I came across this interesting stat in The Economist that LCA co2eq emissions of natural gas varies widely depending on where the gas comes from due to the infrastructure/production process. For example, gas from Russia has 3x higher emissions due to shoddy infrastructure that moves it around (leaking pipes, etc.). This means that countries that import more natural gas from Russia (ex.

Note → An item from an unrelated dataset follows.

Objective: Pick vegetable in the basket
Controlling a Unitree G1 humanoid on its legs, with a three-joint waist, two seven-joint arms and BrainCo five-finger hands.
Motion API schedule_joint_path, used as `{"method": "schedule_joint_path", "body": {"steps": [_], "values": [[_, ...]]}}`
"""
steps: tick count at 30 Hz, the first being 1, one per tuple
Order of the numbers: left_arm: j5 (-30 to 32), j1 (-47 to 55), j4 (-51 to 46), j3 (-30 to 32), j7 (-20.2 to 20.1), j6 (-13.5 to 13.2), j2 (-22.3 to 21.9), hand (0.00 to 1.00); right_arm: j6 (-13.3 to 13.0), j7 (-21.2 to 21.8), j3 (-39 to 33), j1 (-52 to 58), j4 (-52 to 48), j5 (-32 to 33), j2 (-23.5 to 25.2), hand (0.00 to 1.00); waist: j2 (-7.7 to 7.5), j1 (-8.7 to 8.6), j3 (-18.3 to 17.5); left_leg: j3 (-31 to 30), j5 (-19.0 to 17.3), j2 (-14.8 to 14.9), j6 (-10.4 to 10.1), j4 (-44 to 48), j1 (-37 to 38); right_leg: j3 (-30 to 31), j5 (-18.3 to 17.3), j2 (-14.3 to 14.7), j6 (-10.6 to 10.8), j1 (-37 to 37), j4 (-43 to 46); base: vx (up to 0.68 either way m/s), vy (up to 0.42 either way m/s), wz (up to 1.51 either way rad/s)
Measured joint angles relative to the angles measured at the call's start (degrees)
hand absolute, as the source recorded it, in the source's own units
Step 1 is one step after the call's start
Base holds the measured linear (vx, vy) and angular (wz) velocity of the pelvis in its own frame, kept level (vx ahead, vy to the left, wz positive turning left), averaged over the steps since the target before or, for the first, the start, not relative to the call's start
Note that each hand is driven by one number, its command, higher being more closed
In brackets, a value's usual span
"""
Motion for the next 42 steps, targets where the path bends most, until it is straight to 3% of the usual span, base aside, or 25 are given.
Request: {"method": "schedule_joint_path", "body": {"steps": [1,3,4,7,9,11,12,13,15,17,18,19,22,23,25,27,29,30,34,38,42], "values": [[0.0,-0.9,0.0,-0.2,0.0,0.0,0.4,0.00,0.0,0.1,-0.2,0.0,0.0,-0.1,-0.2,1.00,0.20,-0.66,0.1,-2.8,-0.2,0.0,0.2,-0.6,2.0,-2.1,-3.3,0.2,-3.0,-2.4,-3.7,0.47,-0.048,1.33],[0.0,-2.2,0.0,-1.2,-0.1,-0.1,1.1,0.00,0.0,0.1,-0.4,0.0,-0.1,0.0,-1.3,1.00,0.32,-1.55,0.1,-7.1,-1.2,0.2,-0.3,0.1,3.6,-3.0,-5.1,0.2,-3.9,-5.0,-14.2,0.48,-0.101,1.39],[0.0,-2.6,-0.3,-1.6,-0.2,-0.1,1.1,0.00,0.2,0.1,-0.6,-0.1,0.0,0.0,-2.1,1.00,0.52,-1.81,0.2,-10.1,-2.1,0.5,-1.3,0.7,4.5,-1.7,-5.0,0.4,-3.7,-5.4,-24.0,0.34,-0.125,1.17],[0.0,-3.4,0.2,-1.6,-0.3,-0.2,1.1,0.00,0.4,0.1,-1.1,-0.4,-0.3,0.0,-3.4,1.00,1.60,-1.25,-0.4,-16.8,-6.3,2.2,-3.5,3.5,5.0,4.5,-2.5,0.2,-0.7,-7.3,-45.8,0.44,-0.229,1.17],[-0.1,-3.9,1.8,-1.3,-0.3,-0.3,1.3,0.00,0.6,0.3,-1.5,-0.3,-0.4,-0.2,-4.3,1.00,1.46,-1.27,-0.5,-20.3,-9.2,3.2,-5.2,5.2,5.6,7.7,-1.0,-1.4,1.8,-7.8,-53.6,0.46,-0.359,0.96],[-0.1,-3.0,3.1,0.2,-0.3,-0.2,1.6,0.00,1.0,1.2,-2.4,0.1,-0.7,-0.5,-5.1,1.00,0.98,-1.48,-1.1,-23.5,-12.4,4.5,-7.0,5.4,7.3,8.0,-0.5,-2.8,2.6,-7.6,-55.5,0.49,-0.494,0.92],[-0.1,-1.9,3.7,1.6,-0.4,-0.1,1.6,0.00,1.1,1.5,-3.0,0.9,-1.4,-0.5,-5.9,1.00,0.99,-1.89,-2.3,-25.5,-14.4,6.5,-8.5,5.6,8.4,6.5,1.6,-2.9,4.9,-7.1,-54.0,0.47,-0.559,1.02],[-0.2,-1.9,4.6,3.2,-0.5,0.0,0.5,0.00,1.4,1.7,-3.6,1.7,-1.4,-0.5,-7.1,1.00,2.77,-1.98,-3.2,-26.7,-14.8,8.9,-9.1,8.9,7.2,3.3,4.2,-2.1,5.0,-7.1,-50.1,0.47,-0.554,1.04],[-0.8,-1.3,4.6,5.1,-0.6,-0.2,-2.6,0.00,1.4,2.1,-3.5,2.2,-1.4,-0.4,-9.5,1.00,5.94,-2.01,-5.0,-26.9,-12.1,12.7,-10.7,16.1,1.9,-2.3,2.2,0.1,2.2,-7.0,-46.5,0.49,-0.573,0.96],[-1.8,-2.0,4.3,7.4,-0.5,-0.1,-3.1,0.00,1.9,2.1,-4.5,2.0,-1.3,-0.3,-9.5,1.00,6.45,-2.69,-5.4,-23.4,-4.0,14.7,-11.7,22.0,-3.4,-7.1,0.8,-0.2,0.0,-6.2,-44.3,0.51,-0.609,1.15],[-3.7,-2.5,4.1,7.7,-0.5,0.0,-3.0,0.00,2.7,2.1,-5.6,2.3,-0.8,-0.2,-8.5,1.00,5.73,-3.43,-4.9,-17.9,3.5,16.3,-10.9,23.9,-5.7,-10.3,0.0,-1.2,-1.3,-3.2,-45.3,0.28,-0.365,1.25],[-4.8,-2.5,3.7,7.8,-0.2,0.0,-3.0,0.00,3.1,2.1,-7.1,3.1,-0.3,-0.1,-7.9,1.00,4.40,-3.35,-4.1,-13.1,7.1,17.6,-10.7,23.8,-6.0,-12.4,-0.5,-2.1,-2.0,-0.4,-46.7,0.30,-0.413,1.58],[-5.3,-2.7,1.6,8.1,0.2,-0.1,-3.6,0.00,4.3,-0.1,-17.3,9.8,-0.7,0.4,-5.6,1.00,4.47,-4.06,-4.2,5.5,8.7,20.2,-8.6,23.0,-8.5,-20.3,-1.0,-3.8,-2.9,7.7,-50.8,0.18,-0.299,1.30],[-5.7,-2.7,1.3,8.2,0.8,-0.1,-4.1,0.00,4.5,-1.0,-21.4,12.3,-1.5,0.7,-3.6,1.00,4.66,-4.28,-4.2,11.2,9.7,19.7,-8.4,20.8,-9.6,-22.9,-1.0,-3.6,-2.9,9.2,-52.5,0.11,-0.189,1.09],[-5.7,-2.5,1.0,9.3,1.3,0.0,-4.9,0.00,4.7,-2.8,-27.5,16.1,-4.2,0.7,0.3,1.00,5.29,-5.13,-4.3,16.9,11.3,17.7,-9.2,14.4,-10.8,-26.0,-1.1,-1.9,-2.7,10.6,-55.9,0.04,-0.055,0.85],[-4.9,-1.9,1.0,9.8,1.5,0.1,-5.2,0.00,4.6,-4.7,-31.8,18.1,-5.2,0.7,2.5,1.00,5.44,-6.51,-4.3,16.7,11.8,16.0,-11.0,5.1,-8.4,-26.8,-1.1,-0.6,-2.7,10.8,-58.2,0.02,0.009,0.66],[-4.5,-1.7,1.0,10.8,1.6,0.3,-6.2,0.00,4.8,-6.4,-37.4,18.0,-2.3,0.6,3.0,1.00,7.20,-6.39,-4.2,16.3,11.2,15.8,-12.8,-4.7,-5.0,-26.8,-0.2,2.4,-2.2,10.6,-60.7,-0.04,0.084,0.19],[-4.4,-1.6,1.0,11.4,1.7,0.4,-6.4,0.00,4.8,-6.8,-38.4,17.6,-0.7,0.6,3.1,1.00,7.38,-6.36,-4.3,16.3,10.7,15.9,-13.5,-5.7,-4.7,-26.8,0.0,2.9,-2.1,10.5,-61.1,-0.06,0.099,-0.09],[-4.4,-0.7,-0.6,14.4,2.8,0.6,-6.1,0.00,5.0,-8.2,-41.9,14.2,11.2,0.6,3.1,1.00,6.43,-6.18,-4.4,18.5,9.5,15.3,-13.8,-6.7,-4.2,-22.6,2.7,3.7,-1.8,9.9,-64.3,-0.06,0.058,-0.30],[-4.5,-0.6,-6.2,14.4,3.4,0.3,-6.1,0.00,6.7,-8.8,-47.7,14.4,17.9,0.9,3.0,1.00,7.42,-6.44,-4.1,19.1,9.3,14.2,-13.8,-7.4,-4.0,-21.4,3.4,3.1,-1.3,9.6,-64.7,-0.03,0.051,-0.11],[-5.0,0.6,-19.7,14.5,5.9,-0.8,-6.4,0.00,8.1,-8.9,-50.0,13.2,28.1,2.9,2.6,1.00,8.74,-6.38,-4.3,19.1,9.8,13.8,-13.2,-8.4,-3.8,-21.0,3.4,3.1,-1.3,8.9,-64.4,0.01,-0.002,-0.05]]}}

Germany) have much higher natural gas-related emissions from an LCA perspective than countries who get natural gas from other sources (ex. the Netherlands) @pierresegonne word on the street is you're looking into more granular emission factors, so I thought you in particular would be interested, as this could have a pretty significant impact on overall carbon intensity for some countries (and highlight a critical piece of the puzzle when evaluating the climate impact of natural gas - infrastructure/upstream emissions - I can see a cool blog post coming from team eMap on this to complement the implementation)
Pic from article - looks like source is Rocky Mountain Institute:
![photo_2022-08-06_13-35-22](https://user-images.githubusercontent.com/8129157/183247413-b7f29ea1-304f-4a04-9fc6-fe073fc89767.jpg)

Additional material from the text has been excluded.